YOUR GOAL: Leave the pictures behind and repeat all the entries exactly.

--- --- ---

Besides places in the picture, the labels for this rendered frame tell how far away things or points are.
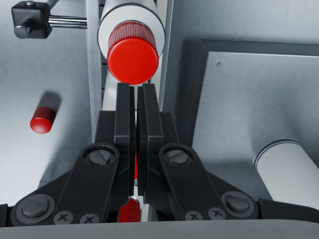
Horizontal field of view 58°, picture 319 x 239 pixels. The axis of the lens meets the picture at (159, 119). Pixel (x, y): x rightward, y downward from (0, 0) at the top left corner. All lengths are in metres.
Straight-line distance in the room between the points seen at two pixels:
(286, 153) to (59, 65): 0.39
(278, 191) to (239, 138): 0.10
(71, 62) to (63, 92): 0.05
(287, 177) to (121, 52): 0.37
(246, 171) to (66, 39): 0.39
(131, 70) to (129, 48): 0.01
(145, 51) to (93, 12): 0.13
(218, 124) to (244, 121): 0.04
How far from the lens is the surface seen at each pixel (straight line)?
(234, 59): 0.43
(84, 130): 0.53
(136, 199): 0.32
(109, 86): 0.31
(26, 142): 0.57
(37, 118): 0.49
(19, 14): 0.31
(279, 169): 0.51
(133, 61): 0.18
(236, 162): 0.55
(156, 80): 0.38
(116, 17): 0.22
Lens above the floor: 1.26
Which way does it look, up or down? 56 degrees down
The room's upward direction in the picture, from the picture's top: 170 degrees clockwise

--- --- ---

RESPONSE:
Besides places in the picture, the labels for this rendered frame tell how far away things or points are.
Horizontal field of view 58°, picture 319 x 239 pixels. The axis of the lens meets the picture at (159, 119). Pixel (x, y): x rightward, y downward from (0, 0) at the top left corner. All lengths are in metres.
Straight-line distance in the room between the points seen at two pixels:
(286, 153) to (59, 65): 0.39
(278, 191) to (239, 138): 0.10
(71, 62) to (63, 92): 0.05
(287, 177) to (121, 52): 0.37
(246, 171) to (66, 39): 0.39
(131, 70) to (129, 48): 0.01
(145, 51) to (93, 12): 0.13
(218, 124) to (244, 121): 0.04
How far from the lens is the surface seen at each pixel (straight line)?
(234, 59): 0.43
(84, 130): 0.53
(136, 199): 0.32
(109, 86): 0.31
(26, 142): 0.57
(37, 118): 0.49
(19, 14): 0.31
(279, 169): 0.51
(133, 61): 0.18
(236, 162): 0.55
(156, 80): 0.38
(116, 17): 0.22
Lens above the floor: 1.26
Which way does it look, up or down? 56 degrees down
The room's upward direction in the picture, from the picture's top: 170 degrees clockwise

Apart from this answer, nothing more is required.